| Your task |
Return the data below exactly, but only from the line containing "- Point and" through the line containing "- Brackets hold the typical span", with both of those lines included.
---------- Available data
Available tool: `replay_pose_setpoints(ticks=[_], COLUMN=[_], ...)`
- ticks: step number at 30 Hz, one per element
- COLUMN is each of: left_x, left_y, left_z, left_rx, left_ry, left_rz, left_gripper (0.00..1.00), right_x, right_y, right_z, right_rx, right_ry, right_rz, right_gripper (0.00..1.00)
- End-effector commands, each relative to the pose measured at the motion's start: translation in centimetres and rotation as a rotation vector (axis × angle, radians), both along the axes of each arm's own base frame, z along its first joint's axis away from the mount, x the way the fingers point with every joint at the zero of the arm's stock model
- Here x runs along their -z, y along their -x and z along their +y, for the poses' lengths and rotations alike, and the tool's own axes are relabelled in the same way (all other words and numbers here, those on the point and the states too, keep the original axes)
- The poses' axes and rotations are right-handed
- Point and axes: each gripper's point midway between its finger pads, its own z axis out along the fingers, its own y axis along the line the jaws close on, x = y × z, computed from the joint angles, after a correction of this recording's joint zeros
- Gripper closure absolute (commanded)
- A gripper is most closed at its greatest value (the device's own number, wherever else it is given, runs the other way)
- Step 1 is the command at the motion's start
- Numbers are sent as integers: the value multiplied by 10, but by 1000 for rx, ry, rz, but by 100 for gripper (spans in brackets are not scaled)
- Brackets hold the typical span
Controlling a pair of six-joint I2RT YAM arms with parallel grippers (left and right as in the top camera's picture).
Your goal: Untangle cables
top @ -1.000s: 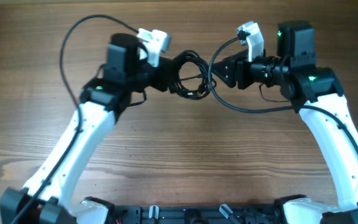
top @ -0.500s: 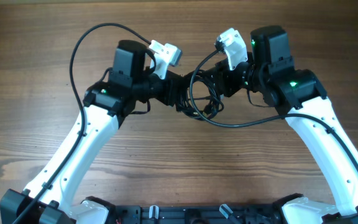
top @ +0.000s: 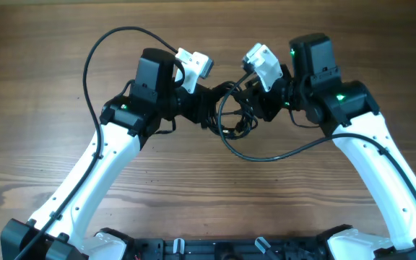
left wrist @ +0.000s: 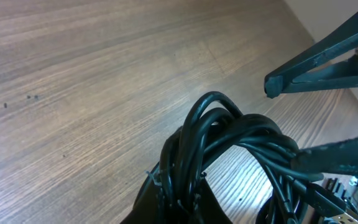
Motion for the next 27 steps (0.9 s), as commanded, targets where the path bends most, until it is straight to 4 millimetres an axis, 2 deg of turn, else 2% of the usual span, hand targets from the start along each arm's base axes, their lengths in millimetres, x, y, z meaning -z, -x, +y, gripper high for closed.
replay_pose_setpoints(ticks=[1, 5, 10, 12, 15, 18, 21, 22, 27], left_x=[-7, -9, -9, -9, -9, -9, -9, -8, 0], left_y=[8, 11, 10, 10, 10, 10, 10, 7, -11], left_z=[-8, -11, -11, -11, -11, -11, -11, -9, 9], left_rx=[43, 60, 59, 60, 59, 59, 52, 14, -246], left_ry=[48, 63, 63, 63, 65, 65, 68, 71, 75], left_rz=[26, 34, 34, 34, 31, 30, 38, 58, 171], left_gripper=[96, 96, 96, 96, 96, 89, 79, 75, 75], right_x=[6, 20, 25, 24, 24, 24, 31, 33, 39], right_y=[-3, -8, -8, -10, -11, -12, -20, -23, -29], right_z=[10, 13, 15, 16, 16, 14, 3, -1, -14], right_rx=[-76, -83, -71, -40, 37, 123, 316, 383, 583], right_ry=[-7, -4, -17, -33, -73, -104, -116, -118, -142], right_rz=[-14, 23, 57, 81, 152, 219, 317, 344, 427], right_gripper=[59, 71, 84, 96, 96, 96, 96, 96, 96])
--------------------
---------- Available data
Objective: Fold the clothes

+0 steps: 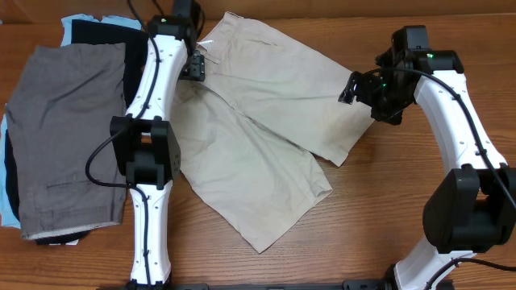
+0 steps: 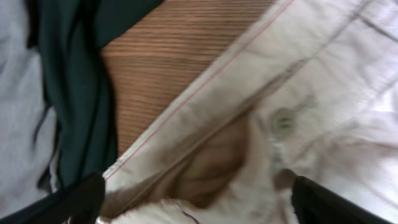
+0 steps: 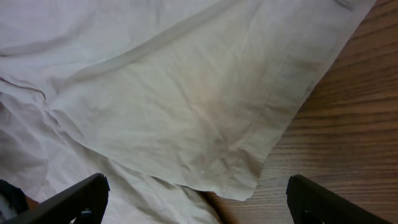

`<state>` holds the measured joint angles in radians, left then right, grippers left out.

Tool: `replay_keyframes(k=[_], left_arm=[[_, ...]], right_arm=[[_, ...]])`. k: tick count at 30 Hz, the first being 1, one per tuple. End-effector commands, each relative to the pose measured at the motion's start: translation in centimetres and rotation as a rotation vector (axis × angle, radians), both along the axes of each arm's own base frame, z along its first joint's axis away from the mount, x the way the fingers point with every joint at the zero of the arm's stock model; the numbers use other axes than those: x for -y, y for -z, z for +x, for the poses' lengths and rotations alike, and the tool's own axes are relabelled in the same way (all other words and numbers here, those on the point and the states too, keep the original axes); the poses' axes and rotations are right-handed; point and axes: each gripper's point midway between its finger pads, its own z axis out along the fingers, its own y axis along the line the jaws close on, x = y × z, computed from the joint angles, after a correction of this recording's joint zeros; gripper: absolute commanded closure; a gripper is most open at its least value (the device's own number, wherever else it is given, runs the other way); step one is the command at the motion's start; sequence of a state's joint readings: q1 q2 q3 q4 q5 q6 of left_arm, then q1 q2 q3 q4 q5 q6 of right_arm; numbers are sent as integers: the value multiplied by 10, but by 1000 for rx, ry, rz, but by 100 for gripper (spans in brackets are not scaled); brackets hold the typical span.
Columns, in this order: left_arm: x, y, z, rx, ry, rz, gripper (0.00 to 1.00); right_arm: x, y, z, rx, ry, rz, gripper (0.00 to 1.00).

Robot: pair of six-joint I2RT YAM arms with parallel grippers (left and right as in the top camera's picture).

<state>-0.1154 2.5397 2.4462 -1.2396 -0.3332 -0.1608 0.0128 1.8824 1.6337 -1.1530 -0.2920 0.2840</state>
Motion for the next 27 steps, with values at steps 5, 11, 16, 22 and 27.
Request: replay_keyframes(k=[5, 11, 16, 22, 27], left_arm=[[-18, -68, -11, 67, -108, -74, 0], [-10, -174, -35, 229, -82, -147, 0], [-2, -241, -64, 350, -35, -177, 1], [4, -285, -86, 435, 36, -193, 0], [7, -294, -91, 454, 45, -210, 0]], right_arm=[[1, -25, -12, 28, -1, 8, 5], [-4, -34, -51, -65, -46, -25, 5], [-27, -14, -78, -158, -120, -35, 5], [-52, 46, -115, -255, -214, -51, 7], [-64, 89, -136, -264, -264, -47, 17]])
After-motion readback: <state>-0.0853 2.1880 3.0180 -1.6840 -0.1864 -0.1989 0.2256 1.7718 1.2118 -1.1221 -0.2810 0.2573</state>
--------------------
| Answer box |
- Point and axes: each gripper's point midway between its finger pads, its own z axis out along the fingers, its own y axis along the line the jaws close on, x = y × z, computed from the joint angles, after a correction of this recording's joint zeros
- Gripper closure absolute (commanded)
- A gripper is most closed at its greatest value (the device's own number, wherever else it is given, runs the other way)
- Step 1 is the command at the motion's start
- Numbers are sent as integers: the value multiplied by 10, but by 1000 for rx, ry, rz, but by 100 for gripper (spans in brackets are not scaled)
- Brackets hold the typical span

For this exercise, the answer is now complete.